Activated mTOR phosphorylates s6k, the downstream signal for protein synthesis, to support neuronal differentiation [24, 25]. There are two major isoforms of s6k as follows: P70s6k, which is the cytoplasmic isoform, and P85s6k, which is the nuclear isoform [26]. The results of the Western blot analysis indicated that the phosphorylation of the nuclear isoform P85s6k (Fig. 5A) and the ratio of p-P85s6k/P85s6k (Fig. 5C) were significantly downregulated in the LPS group, while the total P85s6k expression (Fig. 5B) showed a decreasing trend in the LPS group. However, no significant alterations were detected in p-P70s6k (Fig. 5D), P70s6k (cytoplasmic isoform; Fig. 5E), or the ratio of p-P70s6k/P70s6k (Fig. 5F). 3MA effectively prevented the reduction in P85s6k at both the expression and phosphorylation levels. These results further suggest that mTOR/P85s6k inactivation might lead to LPS-suppressed adult neurogenesis in the hippocampus.
SOX2 is a critical transcription factor in stem cells and plays an important role in the self-renewal and proliferation of NSCs [18] in the subgranular zone (SGZ) of the adult dentate gyrus. Immunofluorescence and Western blot analyses were conducted to detect the distribution and expression of SOX2, respectively. The immunofluorescence results (Fig. 6A) indicated that SOX2 (green) was detectable in the vehicle control group (Sal) and that the SOX2 signal was not restricted to the SGZ. In the LPS group, signal density and distribution of SOX2 were largely increased, particularly in the SGZ. To determine whether autophagy contributes to LPS-induced SOX2 upregulation, 3MA administration was synchronized with LPS infusion. Consistent with the immunofluorescence evidence, the protein expression of SOX2 was significantly upregulated in the hippocampus by LPS, which was prevented by 3MA treatment (Fig. 6B). These results indicate that 3MA effectively prevented LPS-induced SOX2 expression in the hippocampus.
Based on the above results, we further investigated whether autophagy-associated SOX2 upregulation is an intracellular or intercellular effect by using double and triple immunofluorescence. The results from NeuN (a marker of mature neurons)-Beclin 1 immunofluorescence indicate that in the Sal group, some punctate signals of Beclin 1 (green) were located in the cytosol of neurons (red) in the granular layer of the dentate gyrus (Fig. 7A). The punctate signals of Beclin 1 in the granular layer were largely increased by LPS. The immunofluorescence of SOX2 (red)-Beclin 1 (green)-DAPI (blue) further indicated that rare SOX2+-Beclin 1+ cells were detected in the SGZ of the dentate gyrus in the Sal group (Fig. 7B). Notably, the number of SOX2+-Beclin 1+ cells (indicated by the yellow arrowhead in the SOX2+-Beclin 1+ merged micrograph) was increased in the LPS group (Fig. 7B). In the LPS+3MA group, the Beclin 1 (Fig. 7A) or SOX2+-Beclin 1+ (Fig. 7B) signals were rarely detectable as in the Sal group. Furthermore, the observations were demonstrated by the quantification of fluorescent intensity (Table 1).

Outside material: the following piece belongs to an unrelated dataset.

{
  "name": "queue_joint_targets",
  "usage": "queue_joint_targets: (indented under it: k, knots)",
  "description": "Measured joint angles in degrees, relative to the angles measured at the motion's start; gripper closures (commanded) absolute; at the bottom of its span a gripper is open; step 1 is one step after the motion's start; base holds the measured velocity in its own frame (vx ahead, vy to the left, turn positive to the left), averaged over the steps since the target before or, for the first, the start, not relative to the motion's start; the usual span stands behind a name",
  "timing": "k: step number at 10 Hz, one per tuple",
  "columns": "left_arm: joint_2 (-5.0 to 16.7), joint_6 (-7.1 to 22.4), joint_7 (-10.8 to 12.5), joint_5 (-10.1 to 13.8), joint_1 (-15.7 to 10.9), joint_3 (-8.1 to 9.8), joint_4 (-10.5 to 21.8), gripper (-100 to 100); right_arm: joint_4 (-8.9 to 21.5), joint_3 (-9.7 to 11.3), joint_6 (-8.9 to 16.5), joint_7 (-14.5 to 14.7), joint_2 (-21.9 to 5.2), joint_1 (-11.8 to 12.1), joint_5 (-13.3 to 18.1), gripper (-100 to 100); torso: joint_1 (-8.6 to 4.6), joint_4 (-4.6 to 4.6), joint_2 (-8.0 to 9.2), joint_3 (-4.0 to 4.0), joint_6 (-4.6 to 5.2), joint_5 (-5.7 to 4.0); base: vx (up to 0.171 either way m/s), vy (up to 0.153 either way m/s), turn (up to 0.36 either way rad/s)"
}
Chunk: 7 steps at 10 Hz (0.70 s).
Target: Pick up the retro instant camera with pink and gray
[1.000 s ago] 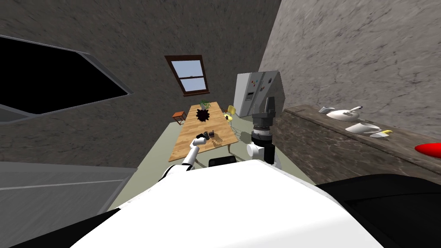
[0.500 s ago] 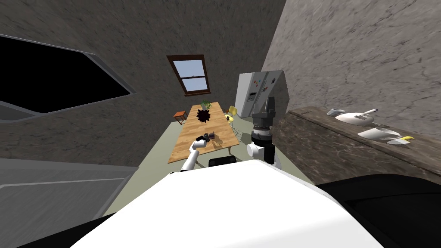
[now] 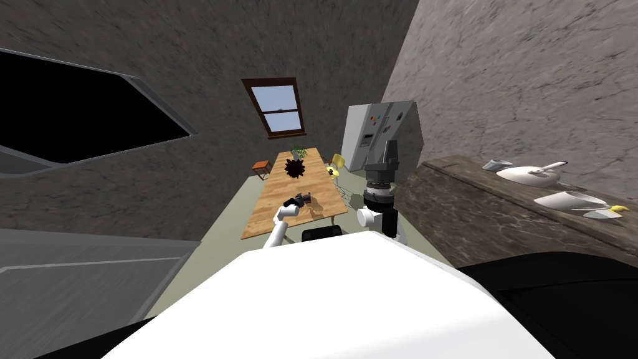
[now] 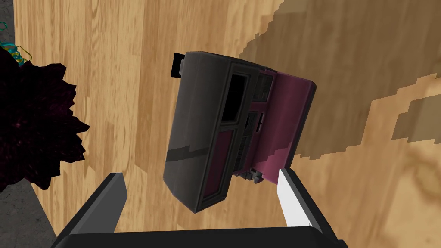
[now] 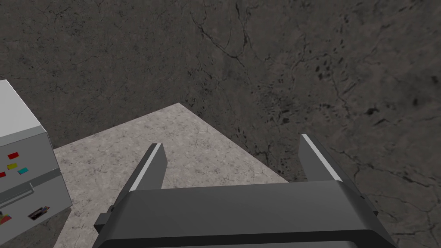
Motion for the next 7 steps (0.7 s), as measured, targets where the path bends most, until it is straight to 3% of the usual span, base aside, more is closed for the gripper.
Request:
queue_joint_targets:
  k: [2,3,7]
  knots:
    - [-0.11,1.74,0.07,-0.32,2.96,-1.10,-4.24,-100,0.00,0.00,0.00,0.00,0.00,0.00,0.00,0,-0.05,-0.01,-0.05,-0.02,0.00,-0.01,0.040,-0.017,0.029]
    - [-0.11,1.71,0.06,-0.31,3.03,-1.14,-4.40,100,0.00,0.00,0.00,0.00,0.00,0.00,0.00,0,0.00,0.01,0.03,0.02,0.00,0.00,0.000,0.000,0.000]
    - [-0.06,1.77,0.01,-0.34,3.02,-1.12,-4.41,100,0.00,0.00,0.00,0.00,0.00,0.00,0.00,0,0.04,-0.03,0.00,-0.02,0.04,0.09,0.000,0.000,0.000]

Furthermore, NeuN (red)-p-mTOR (green) double labeling was conducted. The results indicated that p-mTOR signals (green) were located in the cytosol of neurons (red) in the granular layer of the dentate gyrus in the Sal group (Fig. 8A). The punctate signals of p-mTOR in the granular layer were largely decreased by LPS. The images from SOX2 (red)-p-mTOR (green)-DAPI (blue) triple staining further indicated that SOX2+-p-mTOR+ cells (indicated by the yellow arrowhead in the SOX2+-p-mTOR+ merged micrograph) were primarily detected in the SGZ of the dentate gyrus in the Sal group (Fig. 8B). The number of SOX2+-p-mTOR+ cells was decreased in the LPS group (Fig. 8B). In the LPS+3MA group, the p-mTOR (Fig. 8A) and SOX2+-p-mTOR+ (Fig. 8B) signals were maintained at the same levels as those in the Sal group. The quantification data of fluorescent signals further demonstrated these image observations (Table 2).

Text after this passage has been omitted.